Retype all of the entries precisely.
━━━━━ Dataset records ━━━━━
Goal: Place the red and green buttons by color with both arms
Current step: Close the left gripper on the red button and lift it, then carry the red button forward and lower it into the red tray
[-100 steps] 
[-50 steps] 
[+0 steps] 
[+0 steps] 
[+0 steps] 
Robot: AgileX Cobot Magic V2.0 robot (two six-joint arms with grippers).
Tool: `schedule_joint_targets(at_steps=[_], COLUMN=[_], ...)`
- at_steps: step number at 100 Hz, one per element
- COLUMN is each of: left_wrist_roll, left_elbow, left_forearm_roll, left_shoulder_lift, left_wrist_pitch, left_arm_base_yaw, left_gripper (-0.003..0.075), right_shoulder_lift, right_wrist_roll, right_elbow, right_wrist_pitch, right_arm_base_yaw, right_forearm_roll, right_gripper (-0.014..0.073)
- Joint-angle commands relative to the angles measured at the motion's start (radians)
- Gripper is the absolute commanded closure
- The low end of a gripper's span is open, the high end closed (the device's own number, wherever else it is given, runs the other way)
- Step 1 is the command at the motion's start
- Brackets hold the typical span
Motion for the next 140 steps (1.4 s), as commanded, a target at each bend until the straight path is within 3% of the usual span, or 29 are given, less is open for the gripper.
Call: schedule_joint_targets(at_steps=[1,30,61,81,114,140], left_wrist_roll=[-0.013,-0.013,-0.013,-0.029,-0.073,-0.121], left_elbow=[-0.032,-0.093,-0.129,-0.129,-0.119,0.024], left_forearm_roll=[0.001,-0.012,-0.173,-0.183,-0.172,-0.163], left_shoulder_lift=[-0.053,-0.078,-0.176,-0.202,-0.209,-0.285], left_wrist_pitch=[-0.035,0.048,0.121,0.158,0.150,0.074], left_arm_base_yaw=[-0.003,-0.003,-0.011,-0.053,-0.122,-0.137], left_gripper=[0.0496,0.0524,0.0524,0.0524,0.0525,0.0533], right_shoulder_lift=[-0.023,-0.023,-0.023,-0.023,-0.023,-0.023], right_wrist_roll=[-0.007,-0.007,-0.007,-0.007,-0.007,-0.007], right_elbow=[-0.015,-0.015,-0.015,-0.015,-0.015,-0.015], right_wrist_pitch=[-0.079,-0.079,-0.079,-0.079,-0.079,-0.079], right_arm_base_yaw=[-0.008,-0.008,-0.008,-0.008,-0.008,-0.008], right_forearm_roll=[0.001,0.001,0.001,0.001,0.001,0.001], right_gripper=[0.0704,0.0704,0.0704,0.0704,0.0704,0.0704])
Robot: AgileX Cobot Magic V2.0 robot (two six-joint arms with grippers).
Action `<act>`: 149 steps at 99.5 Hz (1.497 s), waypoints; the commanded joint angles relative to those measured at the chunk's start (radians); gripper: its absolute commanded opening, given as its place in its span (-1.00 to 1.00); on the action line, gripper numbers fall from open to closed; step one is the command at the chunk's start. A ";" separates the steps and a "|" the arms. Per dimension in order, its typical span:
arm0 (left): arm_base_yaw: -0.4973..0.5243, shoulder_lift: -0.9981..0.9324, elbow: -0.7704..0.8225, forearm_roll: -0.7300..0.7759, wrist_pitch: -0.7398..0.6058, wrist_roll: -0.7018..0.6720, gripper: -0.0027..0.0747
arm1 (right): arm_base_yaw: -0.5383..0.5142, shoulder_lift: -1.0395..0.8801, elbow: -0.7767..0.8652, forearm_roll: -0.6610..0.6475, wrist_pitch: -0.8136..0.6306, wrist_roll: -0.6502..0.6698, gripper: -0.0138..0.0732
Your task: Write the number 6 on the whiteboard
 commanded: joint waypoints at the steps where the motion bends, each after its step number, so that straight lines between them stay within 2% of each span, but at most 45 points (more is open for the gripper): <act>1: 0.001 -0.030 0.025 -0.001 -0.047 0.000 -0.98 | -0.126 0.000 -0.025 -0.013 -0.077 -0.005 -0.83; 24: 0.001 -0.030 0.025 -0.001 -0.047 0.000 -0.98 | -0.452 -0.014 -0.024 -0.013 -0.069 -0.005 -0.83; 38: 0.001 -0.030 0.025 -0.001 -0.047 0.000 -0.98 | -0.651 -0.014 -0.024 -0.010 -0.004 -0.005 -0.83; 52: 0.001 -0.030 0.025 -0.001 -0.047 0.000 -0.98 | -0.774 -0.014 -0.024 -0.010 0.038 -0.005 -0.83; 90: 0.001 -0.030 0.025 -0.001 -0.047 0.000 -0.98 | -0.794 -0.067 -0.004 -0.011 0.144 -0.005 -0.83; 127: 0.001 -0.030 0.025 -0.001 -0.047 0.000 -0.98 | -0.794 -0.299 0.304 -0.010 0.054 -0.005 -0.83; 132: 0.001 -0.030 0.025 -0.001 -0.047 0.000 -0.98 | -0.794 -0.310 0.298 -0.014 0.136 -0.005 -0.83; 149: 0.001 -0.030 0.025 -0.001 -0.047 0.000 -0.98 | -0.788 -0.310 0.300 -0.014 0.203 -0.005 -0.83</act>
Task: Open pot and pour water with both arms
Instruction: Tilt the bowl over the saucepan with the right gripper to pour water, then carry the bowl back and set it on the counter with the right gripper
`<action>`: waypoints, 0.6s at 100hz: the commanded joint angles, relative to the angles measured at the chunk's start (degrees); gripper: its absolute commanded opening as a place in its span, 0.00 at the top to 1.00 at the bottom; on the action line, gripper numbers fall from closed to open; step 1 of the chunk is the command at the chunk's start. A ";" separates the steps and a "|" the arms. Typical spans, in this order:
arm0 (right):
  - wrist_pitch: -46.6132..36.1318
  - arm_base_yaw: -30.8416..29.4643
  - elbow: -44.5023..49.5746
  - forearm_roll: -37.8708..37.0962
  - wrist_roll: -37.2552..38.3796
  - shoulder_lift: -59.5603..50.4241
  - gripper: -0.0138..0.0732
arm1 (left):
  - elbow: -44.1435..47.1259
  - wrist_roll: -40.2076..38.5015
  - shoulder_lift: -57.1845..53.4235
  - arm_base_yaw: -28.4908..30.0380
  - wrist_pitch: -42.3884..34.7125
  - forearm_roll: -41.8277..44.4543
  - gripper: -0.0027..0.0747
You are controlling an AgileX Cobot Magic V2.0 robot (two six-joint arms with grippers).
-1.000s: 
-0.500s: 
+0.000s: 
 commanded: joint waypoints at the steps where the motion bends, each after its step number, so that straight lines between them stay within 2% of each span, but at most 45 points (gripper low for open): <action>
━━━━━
Task response:
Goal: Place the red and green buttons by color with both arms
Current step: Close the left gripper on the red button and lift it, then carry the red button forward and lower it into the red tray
[-100 steps] 
[-50 steps] 
[+0 steps] 
[+0 steps] 
[+0 steps] 
Robot: AgileX Cobot Magic V2.0 robot (two six-joint arms with grippers).
Tool: `schedule_joint_targets(at_steps=[_], COLUMN=[_], ...)`
- at_steps: step number at 100 Hz, one per element
- COLUMN is each of: left_wrist_roll, left_elbow, left_forearm_roll, left_shoulder_lift, left_wrist_pitch, left_arm_base_yaw, left_gripper (-0.003..0.075), right_shoulder_lift, right_wrist_roll, right_elbow, right_wrist_pitch, right_arm_base_yaw, right_forearm_roll, right_gripper (-0.014..0.073)
- Joint-angle commands relative to the angles measured at the motion's start (radians)
- Gripper is the absolute commanded closure
- The low end of a gripper's span is open, the high end closed (the device's own number, wherever else it is given, runs the other way)
- Step 1 is the command at the motion's start
- Brackets hold the typical span
Motion for the next 140 steps (1.4 s), as commanded, a target at each bend until the straight path is within 3% of the usual span, or 29 are given, less is open for the gripper.
Call: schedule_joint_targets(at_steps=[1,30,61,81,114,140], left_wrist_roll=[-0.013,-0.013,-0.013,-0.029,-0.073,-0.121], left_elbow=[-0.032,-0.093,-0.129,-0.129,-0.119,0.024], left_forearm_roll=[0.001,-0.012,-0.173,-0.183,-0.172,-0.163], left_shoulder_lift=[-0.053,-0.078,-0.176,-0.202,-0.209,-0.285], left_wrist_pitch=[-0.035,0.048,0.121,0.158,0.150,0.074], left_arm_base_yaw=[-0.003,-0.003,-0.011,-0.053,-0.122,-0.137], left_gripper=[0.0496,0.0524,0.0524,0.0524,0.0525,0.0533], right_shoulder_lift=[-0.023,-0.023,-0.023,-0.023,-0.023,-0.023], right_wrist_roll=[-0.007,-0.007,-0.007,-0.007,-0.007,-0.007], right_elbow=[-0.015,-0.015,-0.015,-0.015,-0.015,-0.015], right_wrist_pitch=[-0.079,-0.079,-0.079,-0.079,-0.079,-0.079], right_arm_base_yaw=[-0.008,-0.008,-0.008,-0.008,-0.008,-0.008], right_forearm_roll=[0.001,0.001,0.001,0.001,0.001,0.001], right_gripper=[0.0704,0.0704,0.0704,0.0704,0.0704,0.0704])
Robot: AgileX Cobot Magic V2.0 robot (two six-joint arms with grippers).
Action `<act>`: 149 steps at 99.5 Hz (1.497 s), waypoints; the commanded joint angles relative to those measured at the chunk's start (radians); gripper: its absolute commanded opening, given as its place in its span (-1.00 to 1.00); on the action line, gripper numbers fall from open to closed; step one is the command at the chunk's start. A ";" separates the steps and a "|" the arms. Per dimension in order, its typical span:
arm0 (left): arm_base_yaw: -0.4973..0.5243, shoulder_lift: -0.9981..0.9324, elbow: -0.7704..0.8225, forearm_roll: -0.7300..0.7759, wrist_pitch: -0.7398..0.6058, wrist_roll: -0.7018..0.6720, gripper: -0.0027..0.0747
arm1 (right): arm_base_yaw: -0.5383..0.5142, shoulder_lift: -1.0395..0.8801, elbow: -0.7767..0.8652, forearm_roll: -0.6610..0.6475, wrist_pitch: -0.8136..0.6306, wrist_roll: -0.6502..0.6698, gripper: -0.0138..0.0732
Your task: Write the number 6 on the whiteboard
 commanded: joint waypoints at the steps where the motion bends, each after its step number, so that straight lines between them stay within 2% of each span, but at most 45 points (more is open for the gripper): <act>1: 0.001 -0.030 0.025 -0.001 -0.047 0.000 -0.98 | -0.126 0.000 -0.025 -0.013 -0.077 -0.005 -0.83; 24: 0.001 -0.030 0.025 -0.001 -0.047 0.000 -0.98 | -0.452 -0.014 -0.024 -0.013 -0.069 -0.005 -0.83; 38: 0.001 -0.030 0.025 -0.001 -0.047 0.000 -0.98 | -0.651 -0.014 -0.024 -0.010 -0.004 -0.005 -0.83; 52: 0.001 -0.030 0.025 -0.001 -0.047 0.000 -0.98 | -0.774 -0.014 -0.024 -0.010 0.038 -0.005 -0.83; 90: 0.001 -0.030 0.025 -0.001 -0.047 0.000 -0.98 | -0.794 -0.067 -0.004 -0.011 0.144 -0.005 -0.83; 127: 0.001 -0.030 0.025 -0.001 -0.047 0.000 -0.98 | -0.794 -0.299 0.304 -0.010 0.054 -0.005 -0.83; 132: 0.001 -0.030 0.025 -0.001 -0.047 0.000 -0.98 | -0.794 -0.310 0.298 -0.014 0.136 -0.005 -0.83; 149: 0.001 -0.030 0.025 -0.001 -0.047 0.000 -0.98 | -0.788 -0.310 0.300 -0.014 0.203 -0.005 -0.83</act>
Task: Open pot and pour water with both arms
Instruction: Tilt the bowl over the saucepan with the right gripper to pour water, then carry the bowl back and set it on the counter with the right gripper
`<action>`: waypoints, 0.6s at 100hz: the commanded joint angles, relative to the angles measured at the chunk's start (degrees); gripper: its absolute commanded opening as a place in its span, 0.00 at the top to 1.00 at the bottom; on the action line, gripper numbers fall from closed to open; step 1 of the chunk is the command at the chunk's start. A ";" separates the steps and a "|" the arms. Typical spans, in this order:
arm0 (right):
  - wrist_pitch: -46.6132..36.1318
  - arm_base_yaw: -30.8416..29.4643
  - elbow: -44.5023..49.5746
  - forearm_roll: -37.8708..37.0962
  - wrist_roll: -37.2552..38.3796
  - shoulder_lift: -59.5603..50.4241
  - gripper: -0.0138..0.0732
arm1 (left):
  - elbow: -44.1435..47.1259
  - wrist_roll: -40.2076..38.5015
  - shoulder_lift: -57.1845..53.4235
  - arm_base_yaw: -28.4908..30.0380
  - wrist_pitch: -42.3884..34.7125
  - forearm_roll: -41.8277..44.4543
  - gripper: -0.0027..0.0747
You are controlling an AgileX Cobot Magic V2.0 robot (two six-joint arms with grippers).
-1.000s: 
-0.500s: 
+0.000s: 
 commanded: joint waypoints at the steps where the motion bends, each after its step number, so that straight lines between them stay within 2% of each span, but at most 45 points (gripper low for open): <action>

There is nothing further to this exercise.